Je sors de la salle de conférence et vais m’installer à l’accueil où je peux tranquillement prendre un café. J’en ai besoin ! Pour me réveiller et comprendre ce qui se passe.
*
**
Il est 20 h 50. Je suis encore assise à la même table que le matin. J’ai pris une petite pause à midi puis à 16 heures pour grignoter et aussi me dégourdir les jambes. Plongée à fond dans mon dossier fiscal que je veux boucler aujourd’hui même, je ne le vois pas s’asseoir à ma table. Quand je lève les yeux, il est là face à moi et me regarde.
— Il parait que je dois vous consulter pour une aide ponctuelle sur la gestion de crise. Il parait que the Firm fait dans tout. Je ne savais pas qu’une juriste pouvait faire de la gestion de crise.
Il sait enfin qui je suis. Quand je pense à tous les minis plans que j’ai échafaudés pour l’attirer dans mes filets et qui tombent à l’eau, les mots se coincent un peu dans ma gorge.
— Vous êtes … indien ?
— Pourquoi ?
— Répondez !
Leila calme toi, c’est au DG que tu parles !)
— Quand vous entendez Devdas Khan, vous pensez à un petit indien trapu qui parle avec un lourd accent c’est ça ? Je croyais que vous saviez voir au-delà des stéréotypes.
Donc le DG mystère c’est lui? Voir au-delà des stéréotypes, d’habitude c’est moi la championne toute catégorie. Mais cette fois j’ai été très conne, je dois l’avouer.
***Alexander***
Elle a l’air déçu que je sois indien. Et je ne sais pas pourquoi ça me mets en colère. Quoi ? Elle veut bien coucher avec les blancs mais pas les indiens c’est ça ?
— Ma mère est originaire du nord de l’Inde. Elle a la peau très claire. Je suppose que mon apparence est due à ça.
— Oh.
Quoi ? C’est tout ce qu’elle a à répondre. Oh ? Non mais je rêve là. Cette fille voulait coucher avec moi hier et aujourd’hui, elle fait la fine bouche. Je sens la colère monter en moi.

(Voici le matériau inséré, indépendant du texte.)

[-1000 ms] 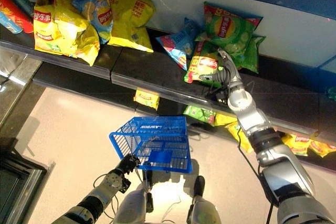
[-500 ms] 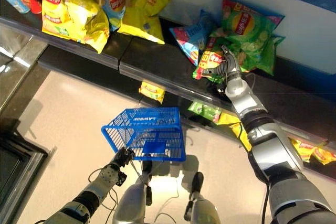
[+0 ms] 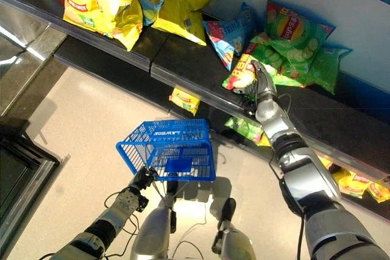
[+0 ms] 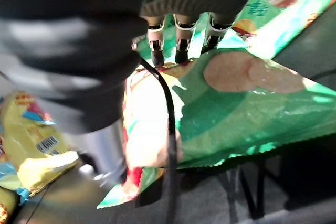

— Ma nationalité vous gêne ?
Elle prend un ton professionnel pour me répondre : Non. Veuillez m’excuser si je vous ai blessé par ma réaction. Elle le dit mais je vois que dans son regard, elle n’en pense rien. Je vais lui faire voir qui je suis !
Leila
Ca n’arrive qu’à moi ça. Je me décide à m’amuser un peu. Et le mec à tous les interdits quoi. Dirigeant de la société où j’audite, indien donc d’une culture ultra éloignée de la mienne! Ce n’est pas croyable. Mais qu’est-ce qui se passe dans ma vie putain ! Je pensais que ce n’était qu’un simple consultant !
Je le vois qui m’observe longuement sans plus rien ajouter. Il veut quoi ? Ma photo ! Puis il sort de son attaché-case un chéquier. C’est quoi encore ça ?
Il détache un chèque et me regarde le regarder. Puis il sort un stylo de la poche intérieure de sa veste. Ses gestes sont lents et maitrisés. Ce mec est pétri d’assurance. Il signe le chèque et à l’arrière marque un numéro de téléphone. Puis la scène se passe comme au ralenti. Il pousse le chèque vers moi et se lève.
— Demain chez moi.
Je reste bouche bée, interloquée, abasourdie, sonnée en tout cas sur le c… quoi. Il s’en va avant que je n’ai le temps de réagir.
Dix minutes plus tard, je regarde toujours le chèque. Il est signé, c’est tout. Tout le reste est vide. Je peux le remplir. Mettre le montant que je veux. Il pense que je ne veux plus coucher avec lui parce qu’il est indien alors que c’est surtout son statut de dirigeant de la société que j’audite qui me freine. Donc pour lui, la solution c’est de me payer ?
Il est fou ou quoi ? Est-ce qu’il connait Leila Larba ?!